I needed to make some 5/16 deep by 3/8 wide rabbets the other day but didn't have a rabbit bit for the OF 1010

So i put the copier scaner accessories to use
Then angle arm









and the Copier Scanning Set









I used a 3/4 straight bit and with it i can rabbet a full 3/4 wide 

Here is the set up
YouTube - Using router accessories for Rabbets

here is the cuts

YouTube - Using router accessories for Rabbets 2

let me know what you think
Craig


----------



## bobj3 (Jan 17, 2006)

HI charimon

That's neat but just about all trim routers come with that type of attachment just for that type of job, even the low price trim routers do..(the 25.oo dollar ones) 
Don't need a lot of HP to do a rabbet..

Marvel 40 Feature Demo: Trim Base

Here's one that comes with the Bosch Colt, see below.
http://www.amazon.com/Bosch-PR20EVS...ref=sr_1_2?ie=UTF8&s=hi&qid=1257883940&sr=1-2

=========




charimon said:


> I needed to make some 5/16 deep by 3/8 wide rabbets the other day but didn't have a rabbit bit for the OF 1010
> 
> So i put the copier scaner accessories to use
> Then angle arm
> ...


----------



## icehugger (Oct 23, 2009)

That device could prove very handy.
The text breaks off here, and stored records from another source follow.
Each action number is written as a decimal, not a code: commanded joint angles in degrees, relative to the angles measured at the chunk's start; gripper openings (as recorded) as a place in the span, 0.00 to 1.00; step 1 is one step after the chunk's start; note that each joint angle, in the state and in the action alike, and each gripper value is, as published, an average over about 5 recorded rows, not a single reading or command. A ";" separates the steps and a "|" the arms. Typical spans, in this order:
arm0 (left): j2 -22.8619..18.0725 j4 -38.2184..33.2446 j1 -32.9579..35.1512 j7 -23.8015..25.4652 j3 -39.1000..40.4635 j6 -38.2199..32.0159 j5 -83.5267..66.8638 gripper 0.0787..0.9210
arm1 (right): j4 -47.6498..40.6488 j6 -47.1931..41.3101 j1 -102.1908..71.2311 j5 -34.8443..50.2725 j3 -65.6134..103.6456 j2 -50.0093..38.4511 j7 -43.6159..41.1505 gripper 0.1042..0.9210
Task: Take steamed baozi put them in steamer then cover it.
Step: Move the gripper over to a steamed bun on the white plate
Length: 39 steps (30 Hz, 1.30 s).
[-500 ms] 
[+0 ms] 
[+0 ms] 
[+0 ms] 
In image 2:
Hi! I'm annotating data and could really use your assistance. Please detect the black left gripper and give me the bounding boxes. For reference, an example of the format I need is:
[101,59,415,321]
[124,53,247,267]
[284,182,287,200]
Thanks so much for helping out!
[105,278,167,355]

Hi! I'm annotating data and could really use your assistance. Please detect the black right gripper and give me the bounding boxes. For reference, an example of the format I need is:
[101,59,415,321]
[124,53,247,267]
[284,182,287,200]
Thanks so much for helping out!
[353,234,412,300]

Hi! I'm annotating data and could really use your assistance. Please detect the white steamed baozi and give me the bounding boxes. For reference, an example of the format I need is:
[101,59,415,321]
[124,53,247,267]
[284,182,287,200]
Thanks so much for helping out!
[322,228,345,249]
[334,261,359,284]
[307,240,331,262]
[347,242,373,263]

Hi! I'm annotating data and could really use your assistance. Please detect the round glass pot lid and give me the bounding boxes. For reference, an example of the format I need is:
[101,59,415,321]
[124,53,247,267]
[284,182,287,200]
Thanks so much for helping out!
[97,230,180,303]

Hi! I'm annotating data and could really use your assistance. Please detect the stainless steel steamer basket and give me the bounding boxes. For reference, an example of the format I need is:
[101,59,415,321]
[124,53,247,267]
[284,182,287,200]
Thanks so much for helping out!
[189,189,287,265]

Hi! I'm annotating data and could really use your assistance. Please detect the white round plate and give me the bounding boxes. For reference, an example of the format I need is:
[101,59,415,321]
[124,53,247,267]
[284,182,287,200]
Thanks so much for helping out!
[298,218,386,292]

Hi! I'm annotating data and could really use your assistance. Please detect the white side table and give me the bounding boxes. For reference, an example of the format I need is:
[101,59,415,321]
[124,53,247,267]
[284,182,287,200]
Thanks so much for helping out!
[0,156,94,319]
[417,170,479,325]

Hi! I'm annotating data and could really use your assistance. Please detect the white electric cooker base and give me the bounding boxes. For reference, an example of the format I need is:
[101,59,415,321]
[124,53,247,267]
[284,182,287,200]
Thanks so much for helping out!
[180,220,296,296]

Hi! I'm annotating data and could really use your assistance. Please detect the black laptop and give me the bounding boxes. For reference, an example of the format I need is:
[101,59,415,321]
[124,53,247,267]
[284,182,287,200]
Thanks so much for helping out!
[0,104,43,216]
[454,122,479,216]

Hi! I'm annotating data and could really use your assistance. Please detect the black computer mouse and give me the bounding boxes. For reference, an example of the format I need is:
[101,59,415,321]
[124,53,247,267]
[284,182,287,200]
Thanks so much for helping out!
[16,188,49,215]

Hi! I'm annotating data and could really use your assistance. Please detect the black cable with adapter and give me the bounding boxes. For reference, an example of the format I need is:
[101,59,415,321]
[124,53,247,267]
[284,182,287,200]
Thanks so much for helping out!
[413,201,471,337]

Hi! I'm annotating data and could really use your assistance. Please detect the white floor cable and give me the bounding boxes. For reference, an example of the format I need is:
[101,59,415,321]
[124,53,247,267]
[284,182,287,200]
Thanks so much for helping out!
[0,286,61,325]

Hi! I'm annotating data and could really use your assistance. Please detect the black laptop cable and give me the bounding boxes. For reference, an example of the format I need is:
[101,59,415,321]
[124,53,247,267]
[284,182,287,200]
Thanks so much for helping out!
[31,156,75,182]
I recently had need for just such a thing but managed to sort the job out by using the MFS 700. I have bought an accessory kit for my OF2200 which included just about every accessory known to man, but inexplicably, doesn't include the edge trimming kit.
I guess I'll just have to spend even more money ...


----------



## AxlMyk (Jun 13, 2006)

OF 1010
OF 2200
MFS 700

OK guys. Around here, unlike another forum, you have to be a bit more specific than that.


----------



## icehugger (Oct 23, 2009)

Sorry about that. The OF1010 and OF2200 are Festool routers. The numbers relate to the wattage, I think. So the 1010 is a midsize machine, the 2200 is Festool's largest router. The MFS 700 is a template guide. It consists of four lengths of aluminium extrusion connected together to form a rectangular guide. The 700 relates to the length of the longest side - 700mm. It can be used to guide the router for cutting dadoes, circles, hinge cutouts, etc.


----------



## gav (Oct 12, 2009)

Couldn't you just use a standard edge guide for the straight outside rabbet ?


----------



## bobj3 (Jan 17, 2006)

Hi Gavin

Yes and no,,when you get into starting point and the end of the stock it gets a bit tricky  not to say anything about the little rip/bump, lift out from the rabbit bit that they like to do most of the time..you can always go back and sand it off to get that nice cut..but with the offset tool you don't need to ride on the edge that's being removed..just below it.. 

======



gav said:


> Couldn't you just use a standard edge guide for the straight outside rabbet ?


----------



## charimon (Apr 8, 2009)

oops


----------



## charimon (Apr 8, 2009)

here is something else you can do with it

 http://www.youtube.com/watch?v=ijowsgI9ZKU 

Craig
If anyone knows how to get these to play right on the forum post i would love your help


----------